> **Data excerpts**:

= Beginning of Section =

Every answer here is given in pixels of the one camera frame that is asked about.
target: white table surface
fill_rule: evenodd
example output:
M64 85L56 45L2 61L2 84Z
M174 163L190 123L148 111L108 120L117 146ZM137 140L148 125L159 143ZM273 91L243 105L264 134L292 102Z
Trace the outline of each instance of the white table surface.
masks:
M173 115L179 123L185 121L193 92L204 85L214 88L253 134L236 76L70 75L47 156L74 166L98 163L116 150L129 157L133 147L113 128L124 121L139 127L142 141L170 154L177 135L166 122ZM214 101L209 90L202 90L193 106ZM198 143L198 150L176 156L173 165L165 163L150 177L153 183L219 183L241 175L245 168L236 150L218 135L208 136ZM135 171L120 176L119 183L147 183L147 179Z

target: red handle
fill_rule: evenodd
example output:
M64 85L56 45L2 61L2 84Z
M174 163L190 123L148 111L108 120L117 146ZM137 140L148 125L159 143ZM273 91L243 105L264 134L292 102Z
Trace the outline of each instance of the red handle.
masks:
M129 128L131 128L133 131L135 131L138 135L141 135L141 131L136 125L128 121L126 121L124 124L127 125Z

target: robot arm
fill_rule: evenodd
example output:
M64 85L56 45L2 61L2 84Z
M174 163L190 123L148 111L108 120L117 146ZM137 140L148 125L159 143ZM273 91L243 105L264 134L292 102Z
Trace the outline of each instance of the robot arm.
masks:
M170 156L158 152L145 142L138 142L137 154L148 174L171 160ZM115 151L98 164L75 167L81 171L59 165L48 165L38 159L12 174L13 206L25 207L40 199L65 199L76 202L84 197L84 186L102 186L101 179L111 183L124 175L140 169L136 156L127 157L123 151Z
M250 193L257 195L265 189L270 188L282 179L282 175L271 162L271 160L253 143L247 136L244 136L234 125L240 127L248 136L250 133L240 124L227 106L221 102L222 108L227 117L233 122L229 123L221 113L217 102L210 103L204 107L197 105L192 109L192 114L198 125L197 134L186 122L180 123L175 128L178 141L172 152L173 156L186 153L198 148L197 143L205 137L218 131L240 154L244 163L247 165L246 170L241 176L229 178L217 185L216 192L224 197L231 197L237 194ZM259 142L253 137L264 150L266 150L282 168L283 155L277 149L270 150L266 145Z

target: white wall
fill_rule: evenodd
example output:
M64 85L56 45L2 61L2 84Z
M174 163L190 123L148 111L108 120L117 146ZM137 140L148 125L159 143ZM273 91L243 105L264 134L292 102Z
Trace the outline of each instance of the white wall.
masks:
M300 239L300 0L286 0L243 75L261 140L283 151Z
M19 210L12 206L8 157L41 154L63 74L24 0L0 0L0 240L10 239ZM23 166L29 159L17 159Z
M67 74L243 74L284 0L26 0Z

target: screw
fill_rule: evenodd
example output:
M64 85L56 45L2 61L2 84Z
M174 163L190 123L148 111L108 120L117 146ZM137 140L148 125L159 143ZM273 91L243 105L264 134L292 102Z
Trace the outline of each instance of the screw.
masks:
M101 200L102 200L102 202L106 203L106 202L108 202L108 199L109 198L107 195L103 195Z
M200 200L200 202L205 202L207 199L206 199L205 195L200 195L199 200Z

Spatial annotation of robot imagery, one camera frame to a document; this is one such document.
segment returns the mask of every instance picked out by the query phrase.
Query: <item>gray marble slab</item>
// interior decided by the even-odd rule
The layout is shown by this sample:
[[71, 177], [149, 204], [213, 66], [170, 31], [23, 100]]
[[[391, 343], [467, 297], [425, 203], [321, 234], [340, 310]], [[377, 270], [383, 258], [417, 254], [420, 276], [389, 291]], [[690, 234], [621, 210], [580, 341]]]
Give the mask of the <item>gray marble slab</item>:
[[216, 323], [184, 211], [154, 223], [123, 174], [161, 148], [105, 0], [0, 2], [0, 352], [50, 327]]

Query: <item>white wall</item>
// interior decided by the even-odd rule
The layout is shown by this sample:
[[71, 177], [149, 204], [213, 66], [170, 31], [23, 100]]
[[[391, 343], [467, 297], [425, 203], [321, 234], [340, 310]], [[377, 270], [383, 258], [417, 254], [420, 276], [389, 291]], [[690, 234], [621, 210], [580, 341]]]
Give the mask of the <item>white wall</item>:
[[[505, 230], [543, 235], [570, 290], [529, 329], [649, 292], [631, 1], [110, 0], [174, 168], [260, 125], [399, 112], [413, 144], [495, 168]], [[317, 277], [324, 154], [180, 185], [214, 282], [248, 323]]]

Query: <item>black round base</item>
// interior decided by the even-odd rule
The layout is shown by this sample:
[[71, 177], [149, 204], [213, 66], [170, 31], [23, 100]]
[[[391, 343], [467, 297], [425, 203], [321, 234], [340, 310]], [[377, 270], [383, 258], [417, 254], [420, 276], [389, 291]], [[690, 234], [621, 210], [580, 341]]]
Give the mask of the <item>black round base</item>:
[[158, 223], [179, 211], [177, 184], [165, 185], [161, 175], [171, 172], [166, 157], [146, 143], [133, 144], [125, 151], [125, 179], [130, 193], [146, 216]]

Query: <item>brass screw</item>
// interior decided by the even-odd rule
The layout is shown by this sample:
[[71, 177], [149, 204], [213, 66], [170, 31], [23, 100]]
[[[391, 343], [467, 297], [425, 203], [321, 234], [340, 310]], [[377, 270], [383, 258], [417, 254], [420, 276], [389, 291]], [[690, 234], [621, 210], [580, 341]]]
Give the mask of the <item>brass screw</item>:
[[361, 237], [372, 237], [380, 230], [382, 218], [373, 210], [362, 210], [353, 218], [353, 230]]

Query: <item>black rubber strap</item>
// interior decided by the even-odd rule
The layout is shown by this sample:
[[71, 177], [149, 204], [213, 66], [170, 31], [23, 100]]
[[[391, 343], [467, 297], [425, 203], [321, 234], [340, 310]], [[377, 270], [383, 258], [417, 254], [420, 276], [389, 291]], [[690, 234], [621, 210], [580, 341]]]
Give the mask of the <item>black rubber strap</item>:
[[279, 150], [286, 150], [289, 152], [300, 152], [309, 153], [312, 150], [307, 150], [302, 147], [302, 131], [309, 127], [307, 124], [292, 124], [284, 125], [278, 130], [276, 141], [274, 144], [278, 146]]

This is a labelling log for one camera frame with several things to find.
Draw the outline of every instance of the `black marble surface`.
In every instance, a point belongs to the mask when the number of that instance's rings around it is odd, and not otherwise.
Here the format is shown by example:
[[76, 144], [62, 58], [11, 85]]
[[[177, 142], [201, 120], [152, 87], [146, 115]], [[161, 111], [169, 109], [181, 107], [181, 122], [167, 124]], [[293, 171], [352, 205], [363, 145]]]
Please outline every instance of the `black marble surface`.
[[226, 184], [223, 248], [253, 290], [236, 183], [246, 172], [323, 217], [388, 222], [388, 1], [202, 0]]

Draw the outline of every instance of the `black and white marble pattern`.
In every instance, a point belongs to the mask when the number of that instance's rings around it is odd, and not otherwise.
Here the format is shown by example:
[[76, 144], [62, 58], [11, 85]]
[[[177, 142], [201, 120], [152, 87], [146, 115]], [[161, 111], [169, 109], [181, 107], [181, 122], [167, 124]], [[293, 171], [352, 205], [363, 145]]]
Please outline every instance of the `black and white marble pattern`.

= End of Section =

> **Work to complete**:
Go through the listing and work out how many lines include the string "table". Give only the number.

> **Your solution**:
2